English country house in East Sussex, England

Glyndebourne (/ˈɡlaɪndbɔːrn/) is an English country house, the site of an opera house that, since 1934, has been the venue for the annual Glyndebourne Festival Opera. The house, near Lewes in East Sussex, is thought to be about six hundred years old and is listed at Grade II.

==History of the house==
"There had been a manor house at Glynde Bourne (as it was often spelt) since the fifteenth century", but the exact age of the house is unknown. Some surviving timber framing and pre-Elizabethan panelling makes an early 16th-century date the most likely. In 1618, it came into the possession of the Hay family, passing to James Hay Langham in 1824. He inherited his father's baronetcy and estate in Northamptonshire in 1833 which under the terms of his inheritance should have led to him relinquishing Glyndebourne, but as a certified lunatic he was unable to do so. After litigation the estate passed to a relative, Langham Christie, but he later had to pay £50,000 to persuade another relative to withdraw a rival claim.

Langham Christie's son, William Langham Christie, made substantial alterations to the house in the 1870s. First, a brick extension hid its 17th-century façade, while ornate stonework and balustrading was added. Then, in 1876, the architect Ewan Christian was engaged to install bay windows and add decorative brickwork to give the house the Jacobethan appearance which can still be seen from the gardens today. Some of the exterior of the older parts of the house can be seen from the driveway next to the theatre.

==Swiss origins of the Christie family==
Langham Christie was the son of one Daniel Christin, a Swiss of obscure origins who anglicised his name to Christie on entering the army of the East India Company. According to frequently published accounts, Daniel Christin joined the Bombay Engineers, rising to the rank of major, and the family fortune was made when he was given a hoard of gems by a Sultan in thanks for Christin preventing his troops from pillaging a harem.

Unfortunately, none of these claims finds ready support in the records of the East India Company or indeed in any accounts of the period.
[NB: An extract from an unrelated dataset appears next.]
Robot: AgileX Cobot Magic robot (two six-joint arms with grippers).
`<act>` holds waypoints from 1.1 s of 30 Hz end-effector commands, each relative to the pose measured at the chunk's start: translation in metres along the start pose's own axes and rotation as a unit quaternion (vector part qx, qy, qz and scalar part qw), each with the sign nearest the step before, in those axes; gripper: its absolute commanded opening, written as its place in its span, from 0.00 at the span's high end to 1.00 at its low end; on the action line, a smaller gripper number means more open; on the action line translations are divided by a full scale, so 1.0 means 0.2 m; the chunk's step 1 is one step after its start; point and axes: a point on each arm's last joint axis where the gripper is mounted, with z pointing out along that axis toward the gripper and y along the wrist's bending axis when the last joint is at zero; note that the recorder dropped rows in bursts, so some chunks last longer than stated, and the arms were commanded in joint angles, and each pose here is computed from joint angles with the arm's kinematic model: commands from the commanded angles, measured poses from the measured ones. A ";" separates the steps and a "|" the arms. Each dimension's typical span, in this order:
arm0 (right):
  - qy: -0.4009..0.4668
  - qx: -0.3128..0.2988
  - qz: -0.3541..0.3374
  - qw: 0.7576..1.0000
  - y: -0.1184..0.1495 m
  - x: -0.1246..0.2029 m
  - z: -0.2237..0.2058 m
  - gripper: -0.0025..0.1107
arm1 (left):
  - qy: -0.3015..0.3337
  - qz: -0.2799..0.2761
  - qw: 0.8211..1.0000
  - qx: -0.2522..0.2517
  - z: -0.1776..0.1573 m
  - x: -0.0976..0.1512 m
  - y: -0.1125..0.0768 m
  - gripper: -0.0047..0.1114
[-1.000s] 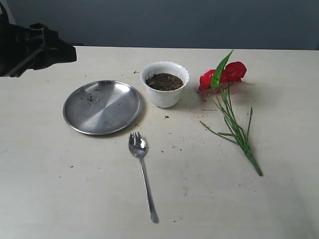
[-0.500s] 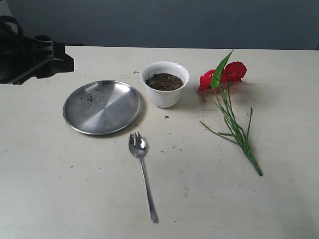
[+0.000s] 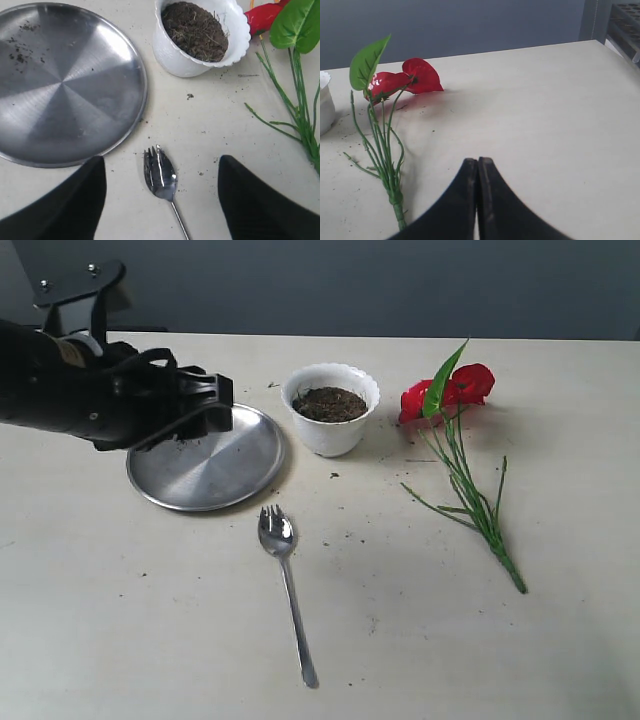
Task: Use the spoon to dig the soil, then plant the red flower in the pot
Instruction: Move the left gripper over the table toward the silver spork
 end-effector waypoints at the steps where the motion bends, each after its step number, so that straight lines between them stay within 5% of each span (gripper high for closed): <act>1: -0.007 0.002 -0.002 1.000 0.00 0.00 0.00 0.98 | 0.020 0.005 1.000 -0.004 0.08 0.04 -0.05 0.43; 13: -0.007 0.002 -0.002 1.000 0.00 0.00 0.00 0.98 | 0.006 0.016 0.999 0.030 0.14 0.09 -0.17 0.43; 33: -0.008 0.002 -0.002 1.000 0.00 0.00 0.00 0.98 | 0.048 -0.022 0.999 0.011 0.42 0.21 -0.17 0.43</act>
The rank of major seems to have been a later invention. There was indeed a Major Christie of the Madras Engineers, however he was shot dead by a Cossack near the river Aras in 1812, some three years after Daniel Christie had died. In his will, Daniel Christie refers to himself as formerly a captain in the service of the English East India Company under the presidency of Bombay, there being no mention of higher rank or of an engineering connection. The Christie family pedigree cites Daniel Christie's dates of promotion, first to Lieutenant in 1781 and to Captain in 1783, but no records to support these claims have been offered or traced thus far.
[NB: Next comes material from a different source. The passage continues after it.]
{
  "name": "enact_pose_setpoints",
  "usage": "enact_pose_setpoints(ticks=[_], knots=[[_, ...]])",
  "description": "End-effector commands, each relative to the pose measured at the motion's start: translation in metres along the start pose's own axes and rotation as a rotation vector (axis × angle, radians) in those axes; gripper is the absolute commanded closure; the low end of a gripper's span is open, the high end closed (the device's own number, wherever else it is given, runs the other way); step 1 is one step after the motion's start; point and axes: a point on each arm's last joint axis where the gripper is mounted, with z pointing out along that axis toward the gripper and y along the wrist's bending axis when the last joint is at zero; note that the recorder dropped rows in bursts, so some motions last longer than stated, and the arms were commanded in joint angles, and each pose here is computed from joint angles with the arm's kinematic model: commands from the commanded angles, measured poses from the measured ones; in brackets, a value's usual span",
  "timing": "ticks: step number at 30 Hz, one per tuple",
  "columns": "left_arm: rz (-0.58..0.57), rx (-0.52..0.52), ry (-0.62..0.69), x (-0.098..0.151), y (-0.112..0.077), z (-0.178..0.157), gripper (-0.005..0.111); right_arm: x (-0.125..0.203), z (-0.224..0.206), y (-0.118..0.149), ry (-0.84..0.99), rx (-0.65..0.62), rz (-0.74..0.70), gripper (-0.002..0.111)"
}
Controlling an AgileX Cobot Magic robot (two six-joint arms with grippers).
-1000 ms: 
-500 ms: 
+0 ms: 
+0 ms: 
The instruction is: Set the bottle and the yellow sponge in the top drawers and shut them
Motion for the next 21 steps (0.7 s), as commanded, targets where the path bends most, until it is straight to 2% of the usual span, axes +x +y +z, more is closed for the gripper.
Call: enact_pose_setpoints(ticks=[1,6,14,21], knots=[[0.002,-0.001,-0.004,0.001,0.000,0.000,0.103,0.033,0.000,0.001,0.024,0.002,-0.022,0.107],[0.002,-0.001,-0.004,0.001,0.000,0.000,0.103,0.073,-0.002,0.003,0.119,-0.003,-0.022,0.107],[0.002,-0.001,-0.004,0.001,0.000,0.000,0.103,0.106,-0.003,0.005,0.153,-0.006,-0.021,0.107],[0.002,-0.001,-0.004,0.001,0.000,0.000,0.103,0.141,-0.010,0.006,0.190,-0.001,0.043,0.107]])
The only Daniel Christie to be found for this period in East India Company records is a surgeon's mate of the Sixth Regiment of Bombay Native Infantry. The Christie family pedigree claims that in 1782 Christin served in the war against Hyder Ali in Mysore. That Hyder Ali died in that year and that there was extensive looting by East India Company soldiers from Ali's palace, as was commonplace throughout the Anglo-Mysore Wars, is perhaps suggestive.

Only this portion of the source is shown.